These oblasts are predominantly or substantially Russian-speaking and Russian Orthodox, as compared to areas more Ukrainian-speaking, Ukrainian Orthodox, or Catholic. This, of course, is the Kremlin’s view, not an exercise in Wilsonian self-determination. Because Ukraine’s demographic distribution looks like a bad case of measles, and citizens are often ambivalent or conflicted in their religious loyalties, these characterizations are not bright lines. Russia may well fail to conquer all this territory, but the more it seizes, the stronger its bargaining position when negotiations actually turn serious.

For now, Russia’s military position in eastern Ukraine is relatively strong, and “victory” is entirely possible. Along the Black Sea, however, Moscow had been blocked, and Odesa seems beyond its grasp at the moment. Nonetheless, if Moscow reconstitutes its forces, coordinates its land, sea, and air efforts, and Western support for Ukraine’s military is insufficient, taking Odesa is still feasible.  With the east and much of the south secure, Russia could make territorial “concessions” by withdrawing from areas it still holds in the north, but which are no longer tenable long-term.  Putin is counting on flagging Western interest and unity. This would make it difficult and costly if not impossible to push Russia from what it holds near its current borders and Crimea.  Uti possidetis remains a powerful form of diplomatic inertia.

Washington needs to step up its leadership, and NATO its performance. Let’s be clear:  NATO is not fully united.

The West must do better in tightening the economic noose around Russia and increasing and speeding its military assistance to Ukraine. Performance to date is mixed.  Despite incessant hosannas about Alliance unity, the West is already fraying. The United Kingdom and the United States have led in supplying hardware and intelligence, but others, like France and Germany, have lagged, starting with Berlin’s pre-war offer of 5,000 military helmets, and continuing later by supplying former East German Strela missiles, over thirty years old, that did not work. Time and again, President Biden has responded to pressure from Congress and the Allies rather than leading himself, acting either belatedly or not at all, as in his refusal to authorize transferring the Polish MiGs.

Remember, every day the war grinds on is further evidence of NATO’s fundamental, unalterable shame: failing to deter Russia in the first place because of shredded credibility (see Georgia, 2008, Ukraine, 2014, and the 2021 Afghanistan withdrawal); grossly inadequate threats of future punishment through selective, inadequate sanctions;  and Biden’s early December unforced error, rejecting even the possibility of U.S. force, in exchange for exactly nothing.

This pattern must be reversed, and quickly. Given Russia’s mistakes so far, it would be a fool’s errand to bet it can successfully reculer pour mieux saute, but it is at least possible.  We are likely therefore in a slow-motion race to see whether Moscow can get off its back before Ukraine’s military breaks under the strains (incompletely reported by Western media) it has felt.  Time is on Moscow’s side, so slow or inadequate Western resupply efforts could be ruinous.

The Western is not unified on sanctions.

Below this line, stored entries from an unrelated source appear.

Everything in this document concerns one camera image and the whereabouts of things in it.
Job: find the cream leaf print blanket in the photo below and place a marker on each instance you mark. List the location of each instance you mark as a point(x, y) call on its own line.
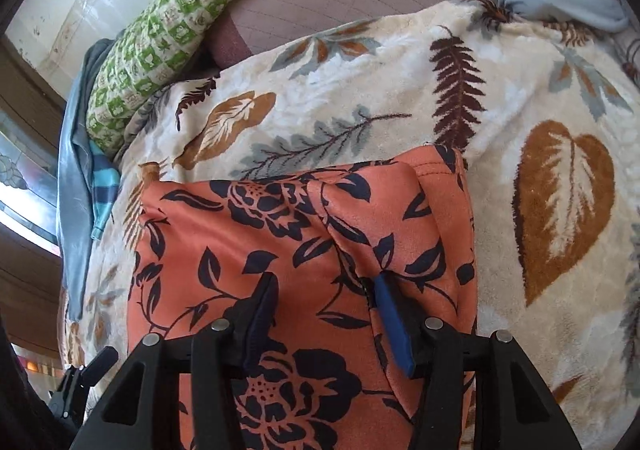
point(500, 104)

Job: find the orange floral garment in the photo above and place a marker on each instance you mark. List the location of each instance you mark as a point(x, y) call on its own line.
point(300, 230)

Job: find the green checked pillow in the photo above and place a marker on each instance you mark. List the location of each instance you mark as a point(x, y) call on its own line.
point(165, 44)

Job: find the blue-grey knit sweater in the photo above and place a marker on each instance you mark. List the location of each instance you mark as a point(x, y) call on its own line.
point(75, 190)

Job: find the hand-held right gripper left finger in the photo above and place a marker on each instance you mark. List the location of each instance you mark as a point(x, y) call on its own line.
point(260, 325)

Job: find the brown wooden window frame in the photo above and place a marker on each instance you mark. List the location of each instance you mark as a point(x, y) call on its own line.
point(25, 280)

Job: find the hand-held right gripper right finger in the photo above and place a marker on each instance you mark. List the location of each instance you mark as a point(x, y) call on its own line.
point(395, 325)

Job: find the stained glass window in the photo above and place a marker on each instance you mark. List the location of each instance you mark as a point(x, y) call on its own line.
point(20, 190)

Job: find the teal navy striped sweater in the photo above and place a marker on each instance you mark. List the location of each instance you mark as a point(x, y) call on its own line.
point(102, 190)

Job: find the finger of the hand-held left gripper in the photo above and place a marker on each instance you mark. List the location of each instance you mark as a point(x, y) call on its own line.
point(100, 362)

Europe’s purchases of Russian oil and gas continue, and China, India, and others are providing financial lifelines keeping Russia’s economy afloat.  Looking ahead, the real efficacy of sanctions turns on rigorous enforcement and enhancement to close loopholes as Russia creates them. The best day for any sanctions regime is the day it is announced, dropping rapidly if the sanctioning powers are not as least as creative as their target. Historically, U.S. sanctions enforcement and enhancement have been decidedly mixed, and the Europeans are, to be polite, far from diligent. Modern history’s most effective and comprehensive sanctions were imposed on Iraq after it invaded Kuwait in 1990. Enforced by the U.S. and allied militaries, even these were not enough to oust Saddam’s invading forces.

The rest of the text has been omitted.